YOUR TASK. Scan the data below for the string "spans". Copy every line where it appears.

RAW DATA.
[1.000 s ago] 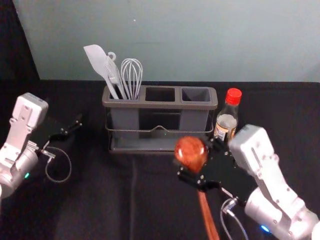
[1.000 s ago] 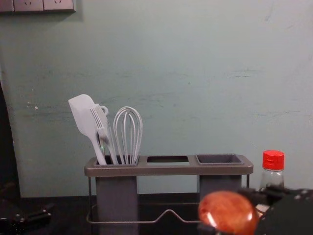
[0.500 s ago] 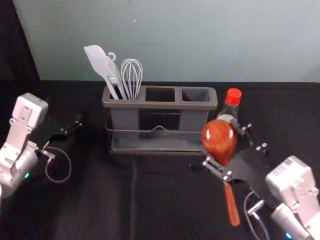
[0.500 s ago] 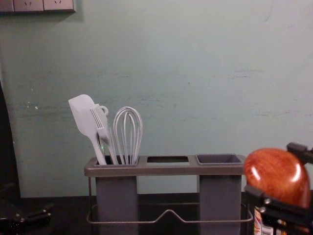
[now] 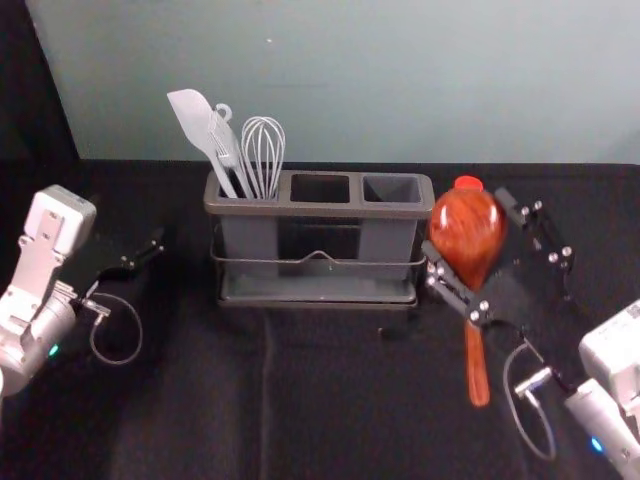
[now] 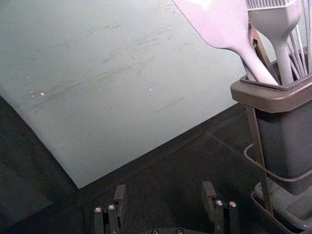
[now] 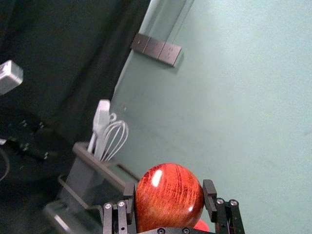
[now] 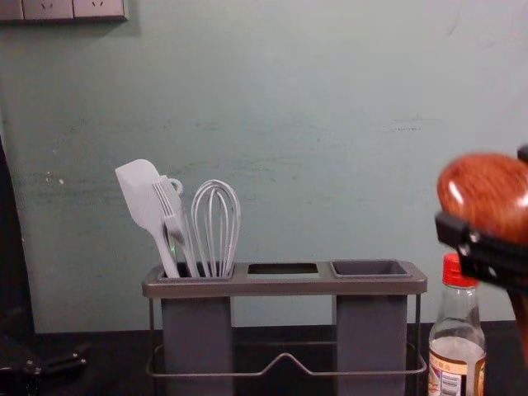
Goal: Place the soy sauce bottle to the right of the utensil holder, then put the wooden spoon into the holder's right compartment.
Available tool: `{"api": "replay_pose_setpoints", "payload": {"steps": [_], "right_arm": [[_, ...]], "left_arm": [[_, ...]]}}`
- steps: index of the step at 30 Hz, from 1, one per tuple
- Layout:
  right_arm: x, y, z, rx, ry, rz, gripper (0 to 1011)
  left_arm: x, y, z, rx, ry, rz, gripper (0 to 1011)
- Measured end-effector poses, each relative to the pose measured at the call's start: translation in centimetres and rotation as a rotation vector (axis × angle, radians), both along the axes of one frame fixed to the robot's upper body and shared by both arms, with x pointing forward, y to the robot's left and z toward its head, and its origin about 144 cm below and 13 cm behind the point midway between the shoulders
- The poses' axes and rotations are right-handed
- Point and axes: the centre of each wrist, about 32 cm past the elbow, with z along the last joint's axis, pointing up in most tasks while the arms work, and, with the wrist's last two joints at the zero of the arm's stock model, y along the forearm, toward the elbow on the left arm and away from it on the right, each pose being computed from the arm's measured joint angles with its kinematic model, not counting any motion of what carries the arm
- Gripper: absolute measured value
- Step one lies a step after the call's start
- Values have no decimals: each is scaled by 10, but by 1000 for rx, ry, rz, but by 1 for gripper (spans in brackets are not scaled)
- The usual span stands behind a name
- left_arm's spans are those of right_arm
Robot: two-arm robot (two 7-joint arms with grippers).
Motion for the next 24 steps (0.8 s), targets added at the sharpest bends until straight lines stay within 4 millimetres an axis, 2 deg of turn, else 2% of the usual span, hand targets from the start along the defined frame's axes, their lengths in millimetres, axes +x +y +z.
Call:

SOLUTION FOR THIS PROBLEM.
- Values have no decimals: each is scaled by 10, but by 1000 for rx, ry, rz, but by 1 for gripper (spans in brackets are not scaled)
- left_arm's spans are those of right_arm

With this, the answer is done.